Dataset entries
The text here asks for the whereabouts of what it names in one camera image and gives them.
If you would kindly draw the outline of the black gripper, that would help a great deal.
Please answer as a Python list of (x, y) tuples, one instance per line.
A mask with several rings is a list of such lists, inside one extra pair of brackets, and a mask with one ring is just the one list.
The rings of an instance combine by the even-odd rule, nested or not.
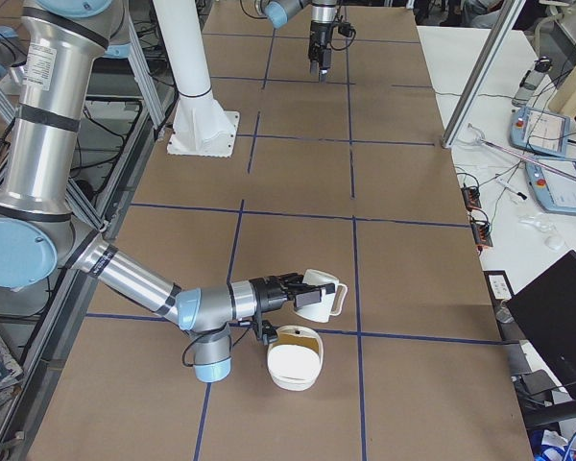
[(250, 284), (260, 313), (279, 310), (288, 300), (295, 309), (300, 309), (321, 303), (325, 295), (333, 293), (332, 283), (303, 284), (303, 275), (299, 273), (250, 279)]
[(315, 20), (310, 22), (308, 58), (311, 62), (309, 73), (311, 75), (318, 74), (320, 82), (326, 80), (327, 73), (331, 67), (331, 40), (331, 22), (320, 22)]

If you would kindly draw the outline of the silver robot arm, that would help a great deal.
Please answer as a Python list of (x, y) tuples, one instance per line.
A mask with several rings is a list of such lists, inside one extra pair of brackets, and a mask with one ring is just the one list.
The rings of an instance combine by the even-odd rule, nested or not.
[(200, 381), (216, 382), (231, 369), (231, 322), (251, 319), (256, 337), (272, 343), (264, 313), (285, 303), (321, 307), (337, 290), (291, 273), (184, 291), (72, 213), (65, 192), (92, 66), (126, 38), (127, 16), (124, 1), (24, 5), (31, 42), (0, 186), (0, 286), (29, 286), (58, 267), (86, 273), (185, 331), (192, 349), (184, 364)]
[(337, 27), (338, 3), (336, 1), (306, 0), (257, 0), (255, 10), (266, 17), (275, 29), (286, 25), (306, 7), (312, 8), (309, 29), (308, 59), (310, 73), (324, 82), (332, 63), (332, 38)]

» TO DO:
Each entry above must be duplicated precisely; none of the pictures may be included.

» FINISHED EXERCISE:
The text here asks for the whereabouts of what it names in one camera image and gives them.
If you would kindly draw the outline of the black gripper, that would help a great deal.
Please answer as a Python list of (x, y) tuples, one instance per line.
A mask with several rings is a list of such lists, inside one extra pair of brackets, and a mask with one ring is just the one list.
The rings of an instance combine by the even-odd rule, nested or not.
[(250, 284), (260, 313), (279, 310), (288, 300), (295, 309), (300, 309), (321, 303), (325, 295), (333, 293), (332, 283), (303, 284), (303, 275), (299, 273), (250, 279)]
[(315, 20), (310, 22), (308, 58), (311, 62), (309, 73), (311, 75), (318, 74), (320, 82), (326, 80), (327, 73), (331, 67), (331, 40), (331, 22), (320, 22)]

If you would kindly draw the outline of the silver robot arm, that would help a great deal.
Please answer as a Python list of (x, y) tuples, one instance per line.
A mask with several rings is a list of such lists, inside one extra pair of brackets, and a mask with one ring is just the one list.
The rings of an instance combine by the even-odd rule, nested or not.
[(200, 381), (216, 382), (231, 369), (231, 322), (251, 319), (256, 337), (272, 343), (264, 313), (285, 303), (321, 307), (337, 290), (291, 273), (184, 291), (72, 213), (65, 192), (92, 66), (126, 38), (127, 16), (124, 1), (24, 5), (31, 42), (0, 186), (0, 286), (29, 286), (58, 267), (86, 273), (185, 331), (192, 349), (184, 364)]
[(337, 27), (338, 3), (336, 1), (306, 0), (257, 0), (255, 10), (266, 17), (275, 29), (286, 25), (306, 7), (312, 8), (309, 29), (308, 59), (310, 73), (324, 82), (332, 63), (332, 38)]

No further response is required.